▶ _Work order_
Restate all of the data precisely, omitting nothing.

▶ _Supplied material_
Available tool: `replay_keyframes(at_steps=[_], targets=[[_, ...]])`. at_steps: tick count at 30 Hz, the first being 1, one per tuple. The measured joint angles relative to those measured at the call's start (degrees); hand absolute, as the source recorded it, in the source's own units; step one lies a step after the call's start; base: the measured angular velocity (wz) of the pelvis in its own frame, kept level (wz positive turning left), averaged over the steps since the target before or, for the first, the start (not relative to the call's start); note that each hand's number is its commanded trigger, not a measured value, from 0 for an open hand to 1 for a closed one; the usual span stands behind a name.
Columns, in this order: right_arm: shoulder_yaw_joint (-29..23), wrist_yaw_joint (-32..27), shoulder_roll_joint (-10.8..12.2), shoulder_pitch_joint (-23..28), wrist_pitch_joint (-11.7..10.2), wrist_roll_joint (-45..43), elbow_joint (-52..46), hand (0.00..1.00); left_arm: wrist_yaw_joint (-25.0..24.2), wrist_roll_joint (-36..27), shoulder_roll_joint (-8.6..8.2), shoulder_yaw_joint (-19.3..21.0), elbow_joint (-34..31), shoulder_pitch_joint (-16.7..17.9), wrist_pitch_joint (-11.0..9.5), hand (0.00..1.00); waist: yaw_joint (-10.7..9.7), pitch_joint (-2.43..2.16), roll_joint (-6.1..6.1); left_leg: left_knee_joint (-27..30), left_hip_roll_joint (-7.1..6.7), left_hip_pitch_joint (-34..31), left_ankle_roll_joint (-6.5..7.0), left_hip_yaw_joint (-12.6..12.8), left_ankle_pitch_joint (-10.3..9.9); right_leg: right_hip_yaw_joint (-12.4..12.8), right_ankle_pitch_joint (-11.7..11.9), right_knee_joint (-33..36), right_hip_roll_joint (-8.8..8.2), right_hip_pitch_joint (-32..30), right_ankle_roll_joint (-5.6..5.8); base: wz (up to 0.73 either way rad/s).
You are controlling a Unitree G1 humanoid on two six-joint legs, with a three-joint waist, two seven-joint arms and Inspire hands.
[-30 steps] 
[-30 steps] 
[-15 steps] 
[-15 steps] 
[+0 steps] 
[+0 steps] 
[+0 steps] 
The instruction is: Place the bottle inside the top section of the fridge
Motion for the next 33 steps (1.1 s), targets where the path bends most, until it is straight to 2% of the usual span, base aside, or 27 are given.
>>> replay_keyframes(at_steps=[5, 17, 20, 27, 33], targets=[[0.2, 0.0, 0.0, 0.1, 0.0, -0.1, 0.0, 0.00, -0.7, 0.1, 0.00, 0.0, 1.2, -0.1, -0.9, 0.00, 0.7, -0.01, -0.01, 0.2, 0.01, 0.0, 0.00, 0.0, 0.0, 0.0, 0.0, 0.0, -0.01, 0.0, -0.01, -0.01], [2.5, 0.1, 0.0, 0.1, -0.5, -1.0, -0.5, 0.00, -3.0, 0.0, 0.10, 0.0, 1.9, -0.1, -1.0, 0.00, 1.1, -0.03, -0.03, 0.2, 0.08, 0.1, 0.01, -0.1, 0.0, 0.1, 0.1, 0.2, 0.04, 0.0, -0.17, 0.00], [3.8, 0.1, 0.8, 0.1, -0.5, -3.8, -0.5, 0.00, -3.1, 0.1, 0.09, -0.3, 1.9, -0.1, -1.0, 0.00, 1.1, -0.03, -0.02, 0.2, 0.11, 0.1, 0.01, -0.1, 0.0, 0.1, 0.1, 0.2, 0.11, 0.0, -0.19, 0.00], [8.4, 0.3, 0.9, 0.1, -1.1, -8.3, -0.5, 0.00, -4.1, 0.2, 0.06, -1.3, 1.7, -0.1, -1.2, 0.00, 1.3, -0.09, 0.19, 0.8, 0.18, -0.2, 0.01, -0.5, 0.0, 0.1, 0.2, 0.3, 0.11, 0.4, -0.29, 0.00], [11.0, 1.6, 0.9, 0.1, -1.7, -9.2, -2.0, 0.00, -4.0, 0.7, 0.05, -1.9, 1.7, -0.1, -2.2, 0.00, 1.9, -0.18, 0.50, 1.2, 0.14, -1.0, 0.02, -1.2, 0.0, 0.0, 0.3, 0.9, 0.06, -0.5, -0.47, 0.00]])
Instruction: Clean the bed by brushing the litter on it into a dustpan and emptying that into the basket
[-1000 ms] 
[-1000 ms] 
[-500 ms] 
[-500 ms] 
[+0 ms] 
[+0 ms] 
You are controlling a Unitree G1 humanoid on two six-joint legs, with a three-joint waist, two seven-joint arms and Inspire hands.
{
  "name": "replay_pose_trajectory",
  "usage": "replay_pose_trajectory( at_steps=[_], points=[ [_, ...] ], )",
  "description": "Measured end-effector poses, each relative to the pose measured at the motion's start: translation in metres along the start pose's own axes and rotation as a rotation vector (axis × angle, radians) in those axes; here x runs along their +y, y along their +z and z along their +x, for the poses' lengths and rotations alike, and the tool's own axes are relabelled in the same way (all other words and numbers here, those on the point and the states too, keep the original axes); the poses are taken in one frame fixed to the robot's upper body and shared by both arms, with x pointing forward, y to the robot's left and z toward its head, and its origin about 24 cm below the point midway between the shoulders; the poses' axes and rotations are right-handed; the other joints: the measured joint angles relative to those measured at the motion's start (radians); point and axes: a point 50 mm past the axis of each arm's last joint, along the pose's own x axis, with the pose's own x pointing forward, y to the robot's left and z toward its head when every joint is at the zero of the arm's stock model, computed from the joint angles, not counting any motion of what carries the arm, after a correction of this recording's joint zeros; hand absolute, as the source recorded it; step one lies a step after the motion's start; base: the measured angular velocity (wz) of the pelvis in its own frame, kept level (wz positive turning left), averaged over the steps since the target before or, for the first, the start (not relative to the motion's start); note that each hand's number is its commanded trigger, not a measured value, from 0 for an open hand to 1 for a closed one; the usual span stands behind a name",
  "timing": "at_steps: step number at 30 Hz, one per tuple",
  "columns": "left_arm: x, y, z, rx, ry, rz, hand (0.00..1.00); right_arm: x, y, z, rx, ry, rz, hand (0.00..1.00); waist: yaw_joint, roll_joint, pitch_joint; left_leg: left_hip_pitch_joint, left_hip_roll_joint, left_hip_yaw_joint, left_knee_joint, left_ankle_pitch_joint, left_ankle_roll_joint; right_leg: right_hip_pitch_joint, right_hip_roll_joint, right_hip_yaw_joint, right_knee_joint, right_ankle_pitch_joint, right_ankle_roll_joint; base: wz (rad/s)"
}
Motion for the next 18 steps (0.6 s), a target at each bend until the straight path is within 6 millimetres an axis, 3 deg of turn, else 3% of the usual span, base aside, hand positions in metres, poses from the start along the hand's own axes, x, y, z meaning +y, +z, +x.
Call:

▶ _Written reply_
Available tool: `replay_keyframes(at_steps=[_], targets=[[_, ...]])`. at_steps: tick count at 30 Hz, the first being 1, one per tuple. The measured joint angles relative to those measured at the call's start (degrees); hand absolute, as the source recorded it, in the source's own units; step one lies a step after the call's start; base: the measured angular velocity (wz) of the pelvis in its own frame, kept level (wz positive turning left), averaged over the steps since the target before or, for the first, the start (not relative to the call's start); note that each hand's number is its commanded trigger, not a measured value, from 0 for an open hand to 1 for a closed one; the usual span stands behind a name.
Columns, in this order: right_arm: shoulder_yaw_joint (-29..23), wrist_yaw_joint (-32..27), shoulder_roll_joint (-10.8..12.2), shoulder_pitch_joint (-23..28), wrist_pitch_joint (-11.7..10.2), wrist_roll_joint (-45..43), elbow_joint (-52..46), hand (0.00..1.00); left_arm: wrist_yaw_joint (-25.0..24.2), wrist_roll_joint (-36..27), shoulder_roll_joint (-8.6..8.2), shoulder_yaw_joint (-19.3..21.0), elbow_joint (-34..31), shoulder_pitch_joint (-16.7..17.9), wrist_pitch_joint (-11.0..9.5), hand (0.00..1.00); waist: yaw_joint (-10.7..9.7), pitch_joint (-2.43..2.16), roll_joint (-6.1..6.1); left_leg: left_knee_joint (-27..30), left_hip_roll_joint (-7.1..6.7), left_hip_pitch_joint (-34..31), left_ankle_roll_joint (-6.5..7.0), left_hip_yaw_joint (-12.6..12.8), left_ankle_pitch_joint (-10.3..9.9); right_leg: right_hip_yaw_joint (-12.4..12.8), right_ankle_pitch_joint (-11.7..11.9), right_knee_joint (-33..36), right_hip_roll_joint (-8.8..8.2), right_hip_pitch_joint (-32..30), right_ankle_roll_joint (-5.6..5.8); base: wz (up to 0.73 either way rad/s).
You are controlling a Unitree G1 humanoid on two six-joint legs, with a three-joint waist, two seven-joint arms and Inspire hands.
[-30 steps] 
[-30 steps] 
[-15 steps] 
[-15 steps] 
[+0 steps] 
[+0 steps] 
[+0 steps] 
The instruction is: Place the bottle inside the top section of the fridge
Motion for the next 33 steps (1.1 s), targets where the path bends most, until it is straight to 2% of the usual span, base aside, or 27 are given.
>>> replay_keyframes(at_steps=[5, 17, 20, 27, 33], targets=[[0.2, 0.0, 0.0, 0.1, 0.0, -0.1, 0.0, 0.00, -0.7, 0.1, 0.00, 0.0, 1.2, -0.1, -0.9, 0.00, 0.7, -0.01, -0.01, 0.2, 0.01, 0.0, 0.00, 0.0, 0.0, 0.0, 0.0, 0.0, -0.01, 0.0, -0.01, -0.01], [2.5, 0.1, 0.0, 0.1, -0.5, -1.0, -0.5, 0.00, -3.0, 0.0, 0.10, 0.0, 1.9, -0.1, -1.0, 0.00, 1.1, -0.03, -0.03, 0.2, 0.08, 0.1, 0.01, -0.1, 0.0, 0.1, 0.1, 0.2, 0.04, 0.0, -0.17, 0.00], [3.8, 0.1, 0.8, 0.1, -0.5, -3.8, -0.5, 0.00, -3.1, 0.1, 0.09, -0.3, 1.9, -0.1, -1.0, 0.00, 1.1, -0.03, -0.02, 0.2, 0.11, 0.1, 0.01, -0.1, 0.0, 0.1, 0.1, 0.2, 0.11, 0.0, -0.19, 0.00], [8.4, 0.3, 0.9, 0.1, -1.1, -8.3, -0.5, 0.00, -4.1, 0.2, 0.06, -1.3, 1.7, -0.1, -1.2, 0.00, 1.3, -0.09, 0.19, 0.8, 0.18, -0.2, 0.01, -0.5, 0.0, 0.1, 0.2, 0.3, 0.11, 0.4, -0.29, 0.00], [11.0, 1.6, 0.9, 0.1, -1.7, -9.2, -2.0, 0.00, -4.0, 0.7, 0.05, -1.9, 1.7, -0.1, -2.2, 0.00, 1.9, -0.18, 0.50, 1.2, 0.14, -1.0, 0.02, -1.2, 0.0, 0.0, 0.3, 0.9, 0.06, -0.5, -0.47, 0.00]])
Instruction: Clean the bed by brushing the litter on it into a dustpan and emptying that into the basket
[-1000 ms] 
[-1000 ms] 
[-500 ms] 
[-500 ms] 
[+0 ms] 
[+0 ms] 
You are controlling a Unitree G1 humanoid on two six-joint legs, with a three-joint waist, two seven-joint arms and Inspire hands.
{
  "name": "replay_pose_trajectory",
  "usage": "replay_pose_trajectory( at_steps=[_], points=[ [_, ...] ], )",
  "description": "Measured end-effector poses, each relative to the pose measured at the motion's start: translation in metres along the start pose's own axes and rotation as a rotation vector (axis × angle, radians) in those axes; here x runs along their +y, y along their +z and z along their +x, for the poses' lengths and rotations alike, and the tool's own axes are relabelled in the same way (all other words and numbers here, those on the point and the states too, keep the original axes); the poses are taken in one frame fixed to the robot's upper body and shared by both arms, with x pointing forward, y to the robot's left and z toward its head, and its origin about 24 cm below the point midway between the shoulders; the poses' axes and rotations are right-handed; the other joints: the measured joint angles relative to those measured at the motion's start (radians); point and axes: a point 50 mm past the axis of each arm's last joint, along the pose's own x axis, with the pose's own x pointing forward, y to the robot's left and z toward its head when every joint is at the zero of the arm's stock model, computed from the joint angles, not counting any motion of what carries the arm, after a correction of this recording's joint zeros; hand absolute, as the source recorded it; step one lies a step after the motion's start; base: the measured angular velocity (wz) of the pelvis in its own frame, kept level (wz positive turning left), averaged over the steps since the target before or, for the first, the start (not relative to the motion's start); note that each hand's number is its commanded trigger, not a measured value, from 0 for an open hand to 1 for a closed one; the usual span stands behind a name",
  "timing": "at_steps: step number at 30 Hz, one per tuple",
  "columns": "left_arm: x, y, z, rx, ry, rz, hand (0.00..1.00); right_arm: x, y, z, rx, ry, rz, hand (0.00..1.00); waist: yaw_joint, roll_joint, pitch_joint; left_leg: left_hip_pitch_joint, left_hip_roll_joint, left_hip_yaw_joint, left_knee_joint, left_ankle_pitch_joint, left_ankle_roll_joint; right_leg: right_hip_pitch_joint, right_hip_roll_joint, right_hip_yaw_joint, right_knee_joint, right_ankle_pitch_joint, right_ankle_roll_joint; base: wz (rad/s)"
}
Motion for the next 18 steps (0.6 s), a target at each bend until the straight path is within 6 millimetres an axis, 3 deg of turn, else 3% of the usual span, base aside, hand positions in metres, poses from the start along the hand's own axes, x, y, z meaning +y, +z, +x.
Call:

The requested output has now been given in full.